The Great Plains of Nebraska, Kansas, and Colorado

New Mexico’s mesas

The endless Atlantic as I sailed to and from Europe

Restless waves lapping on any shore

The flow of cars on the Drive, along the shore

Echo the waves

These nourish my soul

There’s a starkness deep down there

That’s more satisfying than elaborate décor

In the sanctuary, it’s the classic liturgy,

Its bare-bones structure clear to view

Absent, please, elaborate decor

Does it make sense to talk about the “shape” of your “soul”?  About a year ago, sitting in that same café that figured in my previous blog piece, it suddenly occurred to me that my soul does have a shape, and I’ve been aware of it for many years.  These verses suggest how that shape appears to me.  I have since written a much longer poem that elaborates these images.
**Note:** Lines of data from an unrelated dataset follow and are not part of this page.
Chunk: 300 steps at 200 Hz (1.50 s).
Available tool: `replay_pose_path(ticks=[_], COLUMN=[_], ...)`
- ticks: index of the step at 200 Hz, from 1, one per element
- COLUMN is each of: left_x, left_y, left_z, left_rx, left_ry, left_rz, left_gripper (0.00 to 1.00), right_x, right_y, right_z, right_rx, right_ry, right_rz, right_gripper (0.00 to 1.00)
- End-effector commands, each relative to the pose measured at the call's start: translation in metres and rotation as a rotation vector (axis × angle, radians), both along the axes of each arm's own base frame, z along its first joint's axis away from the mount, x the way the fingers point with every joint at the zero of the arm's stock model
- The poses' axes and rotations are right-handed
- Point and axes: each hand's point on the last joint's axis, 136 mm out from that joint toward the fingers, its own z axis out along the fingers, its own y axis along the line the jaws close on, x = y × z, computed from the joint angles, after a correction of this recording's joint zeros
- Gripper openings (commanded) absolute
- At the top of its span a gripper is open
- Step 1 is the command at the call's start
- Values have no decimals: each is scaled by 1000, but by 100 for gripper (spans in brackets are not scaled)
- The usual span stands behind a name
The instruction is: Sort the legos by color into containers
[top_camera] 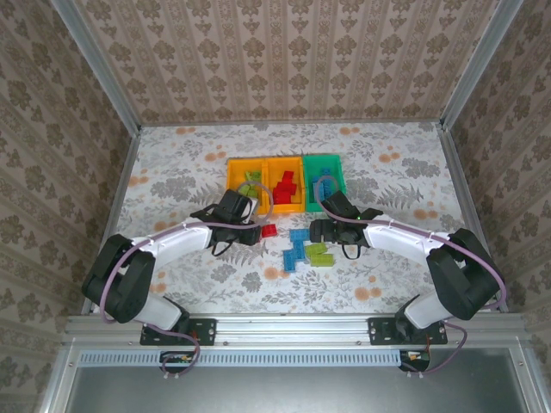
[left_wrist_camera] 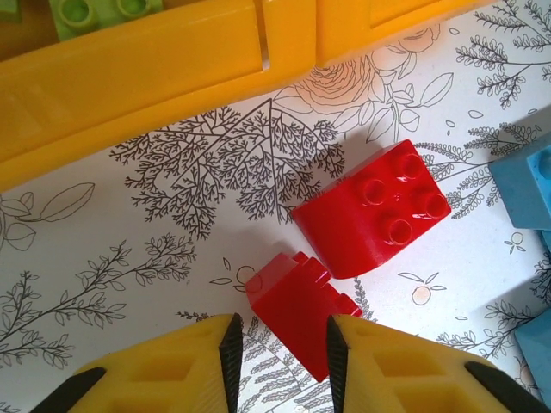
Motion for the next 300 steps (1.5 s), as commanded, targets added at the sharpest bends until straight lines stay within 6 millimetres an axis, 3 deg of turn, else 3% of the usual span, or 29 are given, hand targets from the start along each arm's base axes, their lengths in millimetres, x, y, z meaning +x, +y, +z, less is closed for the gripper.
replay_pose_path(ticks=[1, 38, 84, 125, 177, 252, 300], left_x=[-3, -3, -7, -6, -1, 5, 2], left_y=[2, 2, -16, -19, -18, -16, -12], left_z=[6, 7, -3, -20, -20, -26, -26], left_rx=[-13, -1, -7, 4, 18, 55, 71], left_ry=[-5, 2, 41, 98, 92, 104, 103], left_rz=[16, 13, 4, 49, 75, 101, 97], left_gripper=[43, 59, 62, 58, 51, 51, 38], right_x=[1, 2, 2, 0, -1, 0, 0], right_y=[-2, -1, -1, -4, -5, -6, -7], right_z=[5, 4, 2, 1, -2, -3, -4], right_rx=[-26, -23, -24, -35, -38, -46, -50], right_ry=[-12, -11, -9, -7, -4, -5, -5], right_rz=[6, 7, 6, 6, 3, 5, 4], right_gripper=[95, 95, 95, 95, 95, 96, 96])
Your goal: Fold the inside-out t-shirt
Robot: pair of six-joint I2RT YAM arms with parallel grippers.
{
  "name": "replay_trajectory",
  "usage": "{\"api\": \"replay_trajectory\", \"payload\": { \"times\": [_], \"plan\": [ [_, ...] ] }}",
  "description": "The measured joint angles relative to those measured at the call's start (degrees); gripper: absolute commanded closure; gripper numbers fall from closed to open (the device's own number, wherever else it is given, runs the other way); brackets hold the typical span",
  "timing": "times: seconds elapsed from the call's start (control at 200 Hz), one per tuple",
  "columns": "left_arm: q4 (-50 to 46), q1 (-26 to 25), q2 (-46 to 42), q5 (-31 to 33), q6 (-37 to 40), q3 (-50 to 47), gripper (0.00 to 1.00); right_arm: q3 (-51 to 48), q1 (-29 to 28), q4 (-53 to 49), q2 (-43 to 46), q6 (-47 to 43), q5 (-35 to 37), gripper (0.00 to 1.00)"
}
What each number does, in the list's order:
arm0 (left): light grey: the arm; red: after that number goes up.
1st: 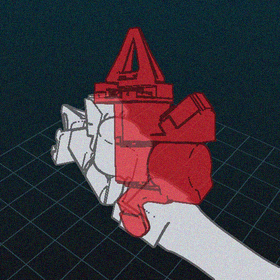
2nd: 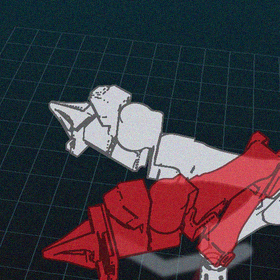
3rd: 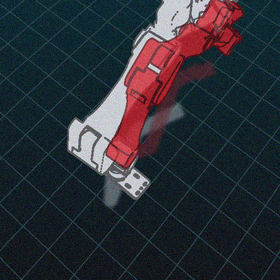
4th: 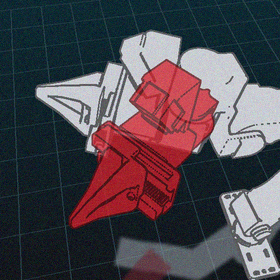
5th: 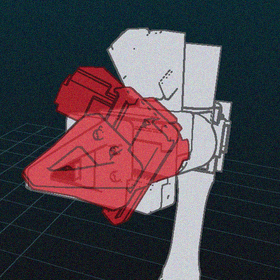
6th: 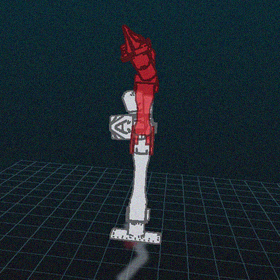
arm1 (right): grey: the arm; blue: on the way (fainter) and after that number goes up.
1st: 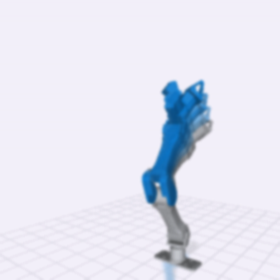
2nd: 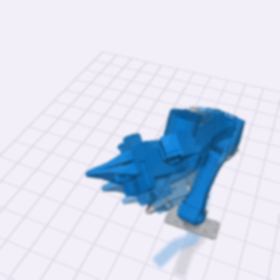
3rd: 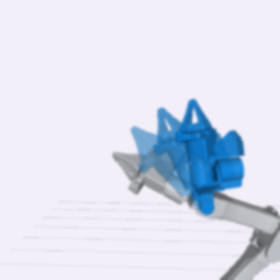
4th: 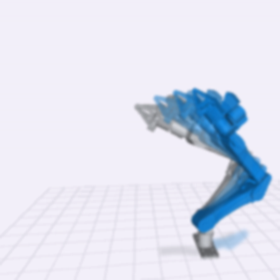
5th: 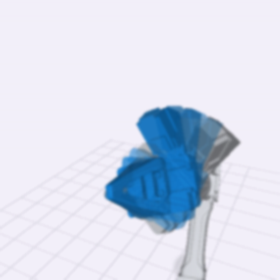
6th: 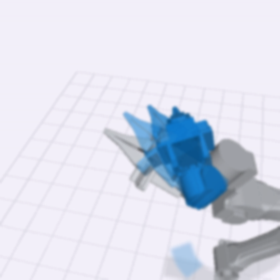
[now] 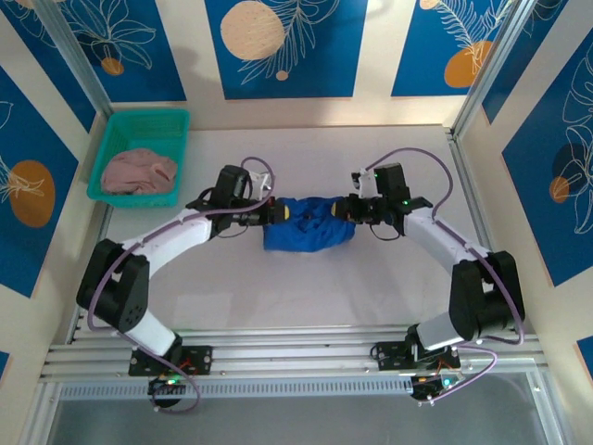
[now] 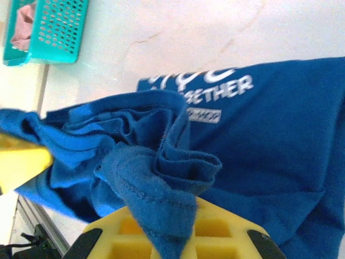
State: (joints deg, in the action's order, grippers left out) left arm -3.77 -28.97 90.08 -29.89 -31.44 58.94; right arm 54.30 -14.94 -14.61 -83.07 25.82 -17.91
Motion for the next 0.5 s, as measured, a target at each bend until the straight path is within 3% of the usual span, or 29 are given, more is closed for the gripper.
{"api": "replay_trajectory", "payload": {
  "times": [0.5],
  "plan": [
    [1.86, 0.55, 9.29, 6.05, -3.58, -1.68, 1.00, 9.57, 1.09, -4.37, -17.99, -2.05, 3.58, 0.98]
  ]
}}
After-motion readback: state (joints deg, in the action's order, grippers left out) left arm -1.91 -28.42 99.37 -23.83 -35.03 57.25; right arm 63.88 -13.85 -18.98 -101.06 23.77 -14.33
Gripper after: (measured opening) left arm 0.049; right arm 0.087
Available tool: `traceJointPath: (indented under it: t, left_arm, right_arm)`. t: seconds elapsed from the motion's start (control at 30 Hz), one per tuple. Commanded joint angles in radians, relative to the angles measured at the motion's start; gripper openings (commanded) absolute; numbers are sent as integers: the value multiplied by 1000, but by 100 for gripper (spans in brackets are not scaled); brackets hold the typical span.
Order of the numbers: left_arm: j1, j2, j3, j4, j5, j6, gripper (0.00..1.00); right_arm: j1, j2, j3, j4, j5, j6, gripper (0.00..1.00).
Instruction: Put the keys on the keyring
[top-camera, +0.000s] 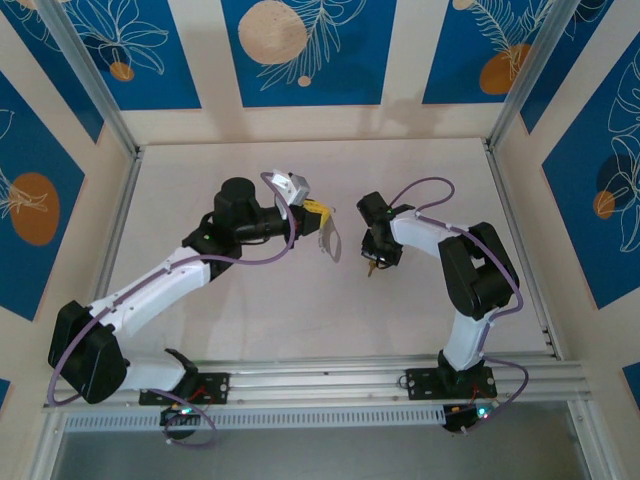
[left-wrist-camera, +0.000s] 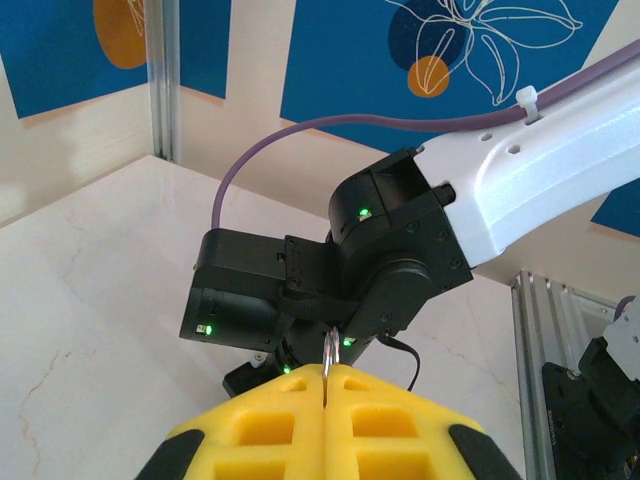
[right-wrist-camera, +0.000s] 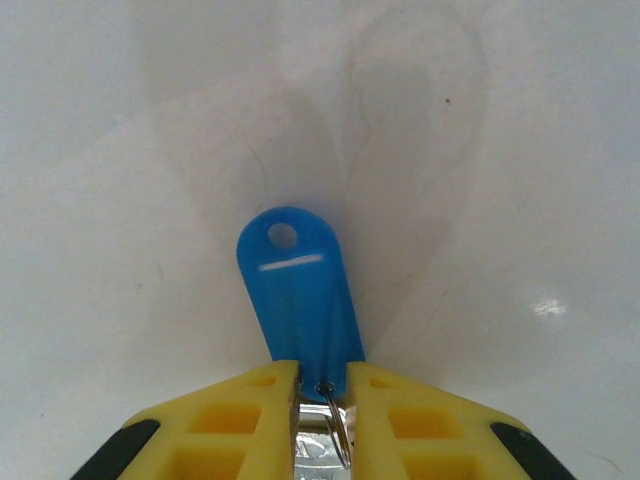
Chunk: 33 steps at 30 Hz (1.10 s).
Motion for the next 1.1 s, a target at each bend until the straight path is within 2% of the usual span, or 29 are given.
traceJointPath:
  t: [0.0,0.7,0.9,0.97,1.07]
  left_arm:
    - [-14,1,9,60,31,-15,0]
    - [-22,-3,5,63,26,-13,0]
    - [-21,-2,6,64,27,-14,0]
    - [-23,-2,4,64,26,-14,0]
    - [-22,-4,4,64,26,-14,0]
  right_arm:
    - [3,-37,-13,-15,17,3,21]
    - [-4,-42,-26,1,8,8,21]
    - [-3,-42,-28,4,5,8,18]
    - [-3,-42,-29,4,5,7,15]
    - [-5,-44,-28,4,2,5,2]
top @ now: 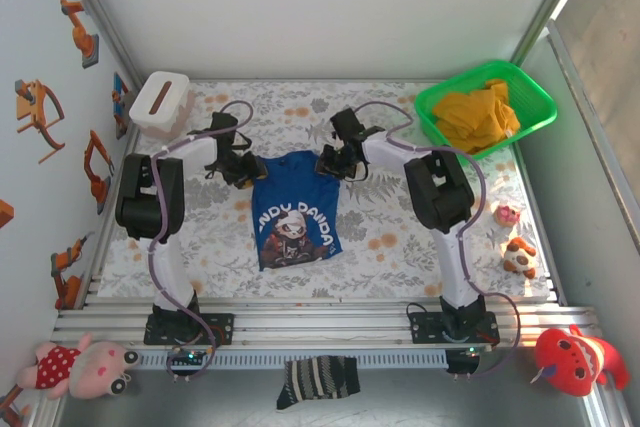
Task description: Fold the inside-out t-shirt
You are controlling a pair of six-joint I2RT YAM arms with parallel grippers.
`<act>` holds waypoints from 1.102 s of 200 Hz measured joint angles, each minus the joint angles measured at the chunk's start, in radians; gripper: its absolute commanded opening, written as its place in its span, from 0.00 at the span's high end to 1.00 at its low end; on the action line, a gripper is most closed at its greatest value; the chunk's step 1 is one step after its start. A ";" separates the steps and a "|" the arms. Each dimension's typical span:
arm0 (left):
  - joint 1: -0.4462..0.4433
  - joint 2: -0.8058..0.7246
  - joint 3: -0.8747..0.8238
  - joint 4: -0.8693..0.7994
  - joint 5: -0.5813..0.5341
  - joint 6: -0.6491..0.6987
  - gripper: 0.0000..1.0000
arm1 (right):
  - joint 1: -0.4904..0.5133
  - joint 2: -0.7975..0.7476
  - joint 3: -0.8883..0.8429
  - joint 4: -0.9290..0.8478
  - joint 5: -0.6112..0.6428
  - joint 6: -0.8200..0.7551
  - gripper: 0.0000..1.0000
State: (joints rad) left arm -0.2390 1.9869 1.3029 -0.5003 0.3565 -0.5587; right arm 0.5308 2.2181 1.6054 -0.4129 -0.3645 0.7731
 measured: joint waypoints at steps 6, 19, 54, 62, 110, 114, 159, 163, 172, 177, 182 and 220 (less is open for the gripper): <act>0.000 0.008 0.005 0.004 0.001 0.005 0.93 | -0.005 0.000 -0.001 0.000 -0.008 0.003 1.00; 0.004 0.019 0.013 0.014 0.014 0.018 1.00 | -0.007 0.000 -0.008 0.023 -0.013 0.005 1.00; 0.012 0.007 0.012 0.030 0.034 0.033 1.00 | -0.020 -0.048 -0.106 0.126 -0.034 0.006 1.00; 0.015 -0.005 0.013 0.037 0.040 0.032 1.00 | -0.025 -0.063 -0.122 0.135 -0.040 0.010 1.00; 0.047 -0.020 0.280 0.021 0.088 0.021 1.00 | -0.111 -0.087 0.043 0.162 -0.109 0.033 1.00; 0.048 -0.020 0.317 0.021 0.093 0.019 1.00 | -0.119 -0.087 0.069 0.163 -0.115 0.037 1.00; 0.053 -0.090 0.457 0.079 0.146 -0.008 1.00 | -0.178 -0.209 0.201 0.188 -0.145 0.043 1.00; 0.053 -0.106 0.441 0.087 0.151 -0.011 1.00 | -0.179 -0.228 0.196 0.190 -0.146 0.043 1.00; 0.051 -0.161 0.375 0.117 0.166 -0.022 1.00 | -0.180 -0.290 0.157 0.211 -0.149 0.048 1.00; 0.050 -0.195 0.333 0.132 0.174 -0.029 1.00 | -0.180 -0.331 0.121 0.227 -0.154 0.050 1.00; 0.050 -0.225 0.291 0.150 0.179 -0.033 1.00 | -0.177 -0.372 0.077 0.247 -0.158 0.055 1.00; 0.016 -0.496 -0.101 0.292 0.219 -0.076 1.00 | -0.120 -0.704 -0.407 0.378 -0.145 0.093 1.00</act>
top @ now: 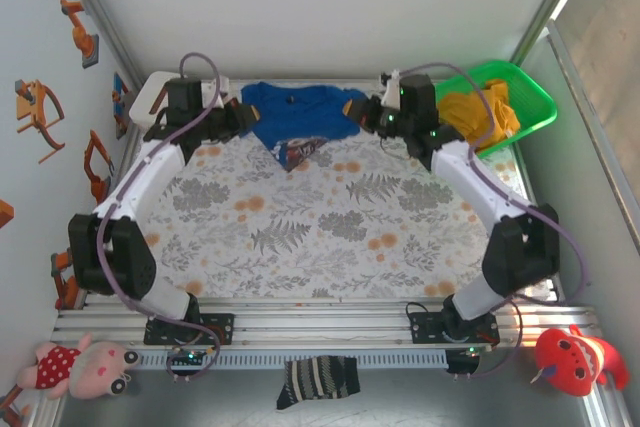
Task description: Fold the inside-out t-shirt
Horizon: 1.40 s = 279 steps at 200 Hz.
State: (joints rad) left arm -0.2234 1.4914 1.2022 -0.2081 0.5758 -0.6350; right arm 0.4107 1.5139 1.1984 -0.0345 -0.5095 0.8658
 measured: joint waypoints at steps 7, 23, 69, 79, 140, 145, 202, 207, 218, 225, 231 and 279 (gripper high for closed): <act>-0.013 -0.039 -0.069 0.022 -0.002 -0.008 1.00 | 0.020 -0.036 -0.083 0.013 0.014 0.004 1.00; -0.048 -0.108 -0.214 0.063 -0.012 -0.025 1.00 | 0.077 -0.087 -0.257 0.035 0.057 0.023 1.00; -0.097 -0.144 -0.423 0.087 -0.071 -0.087 1.00 | 0.136 0.001 -0.362 0.016 0.114 0.034 1.00; -0.097 -0.132 -0.418 0.089 -0.086 -0.090 1.00 | 0.135 0.035 -0.311 -0.002 0.127 0.015 1.00; -0.040 0.084 -0.194 0.053 -0.128 -0.058 1.00 | 0.117 0.266 0.103 -0.107 0.156 -0.138 1.00; -0.033 0.108 -0.171 0.046 -0.133 -0.053 1.00 | 0.111 0.293 0.129 -0.112 0.155 -0.146 1.00; 0.021 0.412 0.002 -0.021 -0.132 0.011 1.00 | 0.017 0.629 0.302 -0.164 0.113 -0.175 1.00; 0.021 0.432 0.006 -0.026 -0.130 0.015 1.00 | 0.015 0.644 0.301 -0.173 0.109 -0.174 1.00; 0.021 0.458 0.007 -0.038 -0.127 0.019 1.00 | 0.014 0.661 0.291 -0.182 0.104 -0.171 1.00; 0.021 0.467 0.007 -0.047 -0.122 0.021 1.00 | 0.014 0.660 0.283 -0.181 0.100 -0.168 0.92; 0.021 0.470 0.006 -0.051 -0.119 0.022 1.00 | 0.014 0.653 0.277 -0.180 0.099 -0.167 0.85; 0.026 0.412 0.003 -0.103 -0.129 0.046 0.55 | 0.010 0.489 0.172 -0.225 0.113 -0.175 0.64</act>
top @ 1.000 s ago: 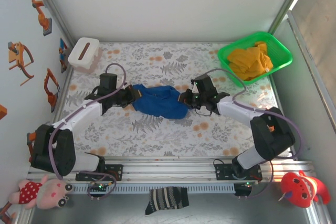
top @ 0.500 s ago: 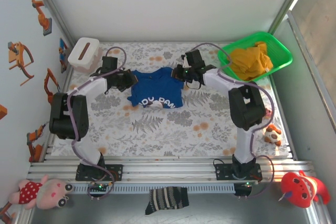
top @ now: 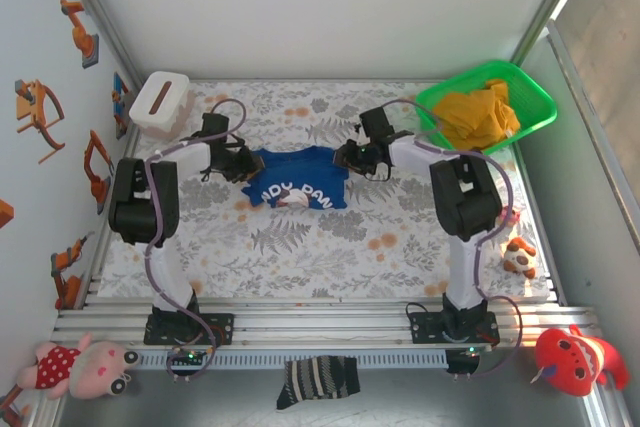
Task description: Fold the inside-out t-shirt
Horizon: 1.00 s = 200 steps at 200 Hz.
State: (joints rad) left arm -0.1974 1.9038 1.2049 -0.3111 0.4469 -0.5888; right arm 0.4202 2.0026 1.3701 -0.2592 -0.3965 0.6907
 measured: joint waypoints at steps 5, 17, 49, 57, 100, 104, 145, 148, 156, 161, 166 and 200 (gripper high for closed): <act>0.002 -0.020 -0.002 -0.011 -0.006 -0.003 0.51 | 0.000 -0.031 -0.008 -0.009 0.005 -0.005 0.63; 0.009 -0.083 -0.002 -0.032 -0.016 -0.004 0.46 | -0.001 -0.103 -0.016 -0.029 0.013 -0.008 0.64; -0.002 -0.230 0.025 -0.046 -0.020 -0.029 0.45 | 0.003 -0.247 -0.015 -0.009 0.011 -0.007 0.68; -0.018 -0.240 0.043 -0.044 -0.019 -0.037 0.44 | 0.007 -0.254 -0.015 0.003 0.009 0.002 0.70; -0.158 -0.175 0.071 -0.032 -0.017 -0.067 0.44 | 0.090 -0.159 -0.054 0.109 0.000 0.081 0.75; -0.168 -0.168 0.063 -0.029 -0.018 -0.069 0.45 | 0.100 -0.147 -0.071 0.124 -0.002 0.092 0.76; -0.210 -0.155 -0.161 0.014 -0.045 -0.087 0.45 | 0.126 -0.095 -0.312 0.281 -0.007 0.220 0.79; -0.210 -0.155 -0.182 0.019 -0.045 -0.089 0.44 | 0.126 -0.096 -0.329 0.295 -0.009 0.231 0.79; -0.212 -0.155 -0.224 0.037 -0.042 -0.094 0.45 | 0.125 -0.101 -0.365 0.352 -0.016 0.259 0.79; -0.214 -0.158 -0.242 0.059 -0.042 -0.095 0.45 | 0.126 -0.107 -0.377 0.375 -0.016 0.275 0.79; -0.214 -0.167 -0.251 0.074 -0.042 -0.099 0.44 | 0.127 -0.111 -0.386 0.392 -0.014 0.286 0.80; -0.214 -0.183 -0.266 0.098 -0.051 -0.098 0.41 | 0.132 -0.130 -0.401 0.414 -0.013 0.327 0.77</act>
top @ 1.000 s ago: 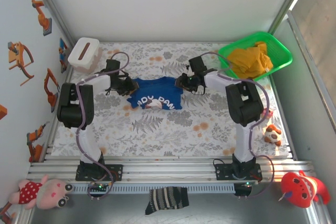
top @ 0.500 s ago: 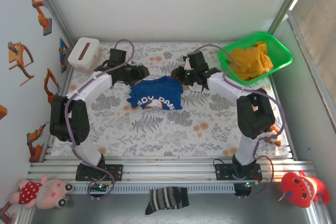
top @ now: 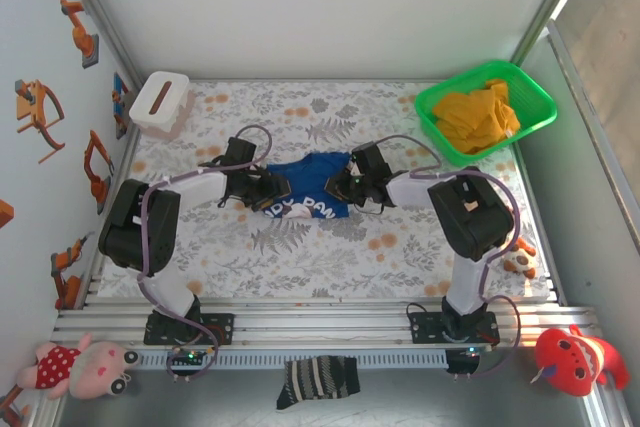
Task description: Fold the inside-out t-shirt
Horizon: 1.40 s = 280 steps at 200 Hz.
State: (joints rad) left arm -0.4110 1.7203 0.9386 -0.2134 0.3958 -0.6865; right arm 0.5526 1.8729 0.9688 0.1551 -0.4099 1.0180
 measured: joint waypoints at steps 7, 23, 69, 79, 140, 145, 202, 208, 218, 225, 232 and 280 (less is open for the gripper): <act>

Is the term “soul” still usable?  Does it mean anything?  For the past two decades or more, I shied away from using the word at all—even in theology classes.  It means too many things to too many people.  We caricature the soul as a thing about the size of my fist, located between the top of my head and my belly button.  Who believes that?

A couple of years ago, I ran across a group of poets—some religious, some not—who assert that without a belief in the soul, there can be no poetry.  Some of them put together an essay collection,  A God in the House:  Poets Talk about Faith (Tupelo, 2012).  Sven Birkerts describes himself as non-religious, yet he writes that his soul is “the active inner part of me that is not shaped by contingencies, that stands free.”  It is “the part of the ‘I’ that recognizes the absurd fact of its being.”  Hear Adam Zagajewski on the soul:

We know we’re not allowed to use your name.

We know you’re inexpressible,

Anemic, frail, and suspect. . .

And yet we still keep hearing your weary voice . . . (“The Soul”)

and

It camps in the Rocky Mountains of the skull.

An eternal refugee.   (“The Self”)

Denise Levertov, in her poem, “An Interim,” speaks of that which,

While it drags on, always worse,

the soul dwindles sometimes to an ant

rapid upon a cracked surface;

lightly, grimly, incessantly

it skims the unfathomed clefts where despair

seethes hot and black.

“Soul” in these poems is far from a bland “thing” lodged somewhere in our bodies.  And soul has more than one mood, more than a single voice.

So, I ask you—what’s the shape of your soul—and what difference does it make?